Nokia found continued and high traffic levels during business hours has mostly been driven by video conferencing applications, including 700% growth for Zoom in some US networks week commencing March 23 – 29.
But video continues to cause issues. Giere says that, prior to lockdown, the biggest headache for operators was trying to manage the growing levels of OTT encrypted traffic and HD video; now it has reached a new level, so too has the problem.
“This problem is now very real. After the lockdown, the EU called on the video providers to effectively reduce quality and stream over Standard Definition. Netflix, Amazon and some video service providers however are not restricting higher resolutions; instead, they are readjusting and changing encoding for the existing qualities," he says.
Giere advises this fix could aggravate congestion – even when adaptive bit rate technologies are used – because video applications will always consume as much data as possible to ensure they offer the highest available quality.
“To tackle this challenge, operators must have the technology to detect congestion on the access network, aggregation points and backhaul and respond dynamically to balance video quality. That is how operators can flatten the communications curve for the traffic surge,” he says.
Network outages
Analysing internet demand and outages ThousandEyes reported that global outages were at an “all time high” throughout March, only dropping below 300 in the week March 30 – April 5. That week, global outages were down 9.13% from the previous week, and US outages were down 16%.
However, there was an increase in the duration and scope of outages among Internet Service Providers - hovering around 30 minutes during the week.
Over the week, ThousandEyes said a “huge spike” in network outages occurred among collaboration app providers, such as Zoom and Webex, increasing by more than 500% in the US. However, Cloud providers performed well reporting no outages from the week.

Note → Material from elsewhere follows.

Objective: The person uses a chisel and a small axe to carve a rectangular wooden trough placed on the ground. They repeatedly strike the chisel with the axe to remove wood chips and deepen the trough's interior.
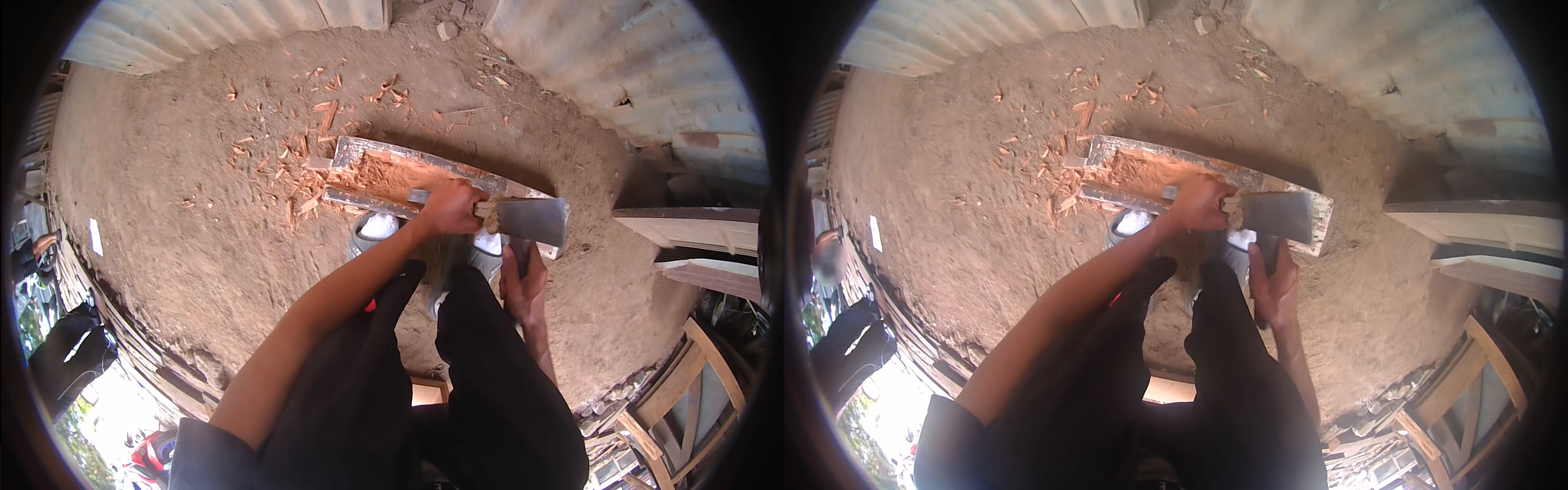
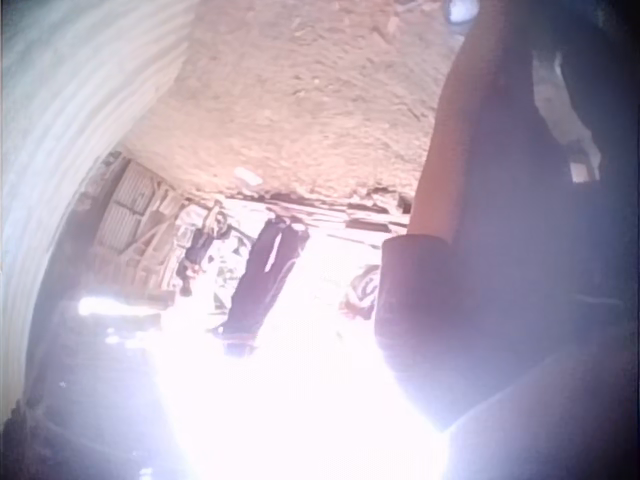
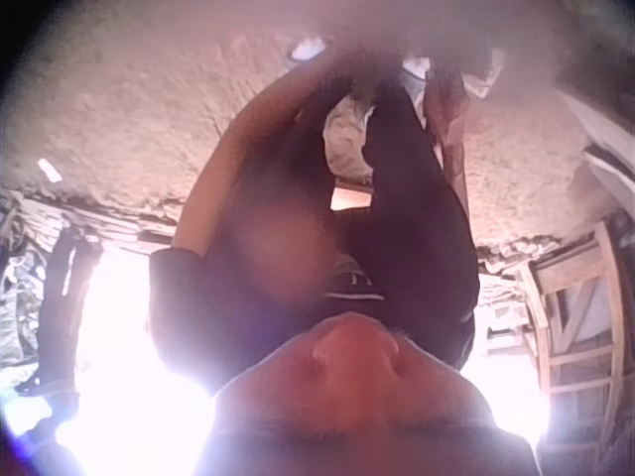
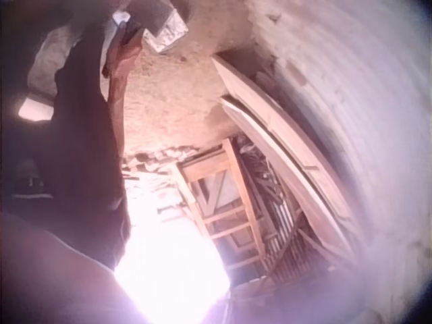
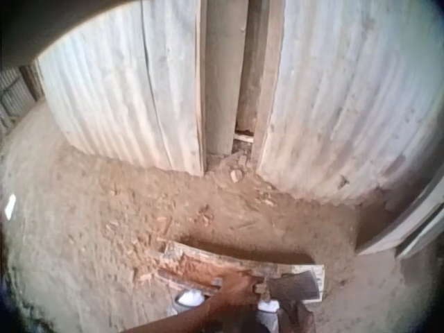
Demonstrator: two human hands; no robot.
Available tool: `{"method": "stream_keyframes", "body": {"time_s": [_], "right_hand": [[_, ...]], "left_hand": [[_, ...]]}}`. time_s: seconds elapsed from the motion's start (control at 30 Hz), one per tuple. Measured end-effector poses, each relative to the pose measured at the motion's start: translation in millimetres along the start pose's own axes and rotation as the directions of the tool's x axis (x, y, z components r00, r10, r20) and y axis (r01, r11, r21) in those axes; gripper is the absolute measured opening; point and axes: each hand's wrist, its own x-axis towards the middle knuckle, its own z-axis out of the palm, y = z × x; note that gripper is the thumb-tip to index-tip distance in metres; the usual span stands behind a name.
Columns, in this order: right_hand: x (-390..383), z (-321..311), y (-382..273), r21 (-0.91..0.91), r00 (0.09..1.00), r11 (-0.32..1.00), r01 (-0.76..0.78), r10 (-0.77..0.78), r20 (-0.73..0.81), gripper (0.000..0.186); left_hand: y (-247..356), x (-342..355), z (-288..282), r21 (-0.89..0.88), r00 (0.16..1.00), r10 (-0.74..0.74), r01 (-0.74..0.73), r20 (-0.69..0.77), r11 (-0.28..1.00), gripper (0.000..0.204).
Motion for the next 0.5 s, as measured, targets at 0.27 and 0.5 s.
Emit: {"method": "stream_keyframes", "body": {"time_s": [0.27,0.5], "right_hand": [[-10,27,-13,0.425,0.961,0.902,-0.081,0.183,-0.205,0.024],[2,-4,-2,0.273,0.98,0.948,-0.163,0.187,-0.064,0.028]], "left_hand": [[-7,-2,2,-0.113,0.995,0.004,-0.015,-0.1,0.994,0.023],[-10,-2,0,-0.072,0.998,-0.059,0.058,-0.009,0.996,0.032]]}}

“Our analysis of how the Internet has held up during Covid-19 shows that overall it’s done well,” says Angelique Medina, director, product marketing, ThousandEyes.
“The duration and scope of many of the outages that did take place suggest that they were the result of network operators making changes to optimise performance as traffic levels increased. In the week of April 6, we saw a dramatic drop in US outage events by more than 44%. Given that traffic volume has plateaued, we very well may be looking at a return to outage levels seen before Covid-19,” Medina adds.
The following graph includes outages across ISPs, public cloud providers, UCaaS providers and edge service networks (CDNs, DNS, SECaas) between March 9 and April 10
SUNDAYS: A global look
Sunday, March 15
In Europe, especially for operators in country lockdowns, regular previous Sunday peak traffic (March 8) was exceeded by over 30% or even over 40%. This day marked 10 days since Italy first started to quarantine towns in the country’s north, and it also marked the first day of Germany’s lockdown.
The situation in Latin America showed a wider distribution – from small increases to those over 30%.
In the US, operators recorded a week on week traffic increase of 7% to 15%.
Sunday, March 22
On Sunday March 22, significant Sunday peak traffic increases were recorded everywhere, with volumes in Latin America rising substantially (versus their ‘normal’ values on March 8). In some cases, traffic increases exceeded 50%. There, lockdowns started to come into effect on March 17 (Peru and Venezuela) with Argentina implementing measures on March 20.
In Europe traffic increases over their ‘normal’ values (March 8) were in the 20%-30% range. However, it turns out that a few networks (in countries affected by lockdowns) saw overall traffic drops between 5% and 7% compared to the Sunday, March 15.
April 5
Despite global traffic rates starting to slow, most recent weekend peak traffic volumes remained at least 20%-30% over pre-pandemic values.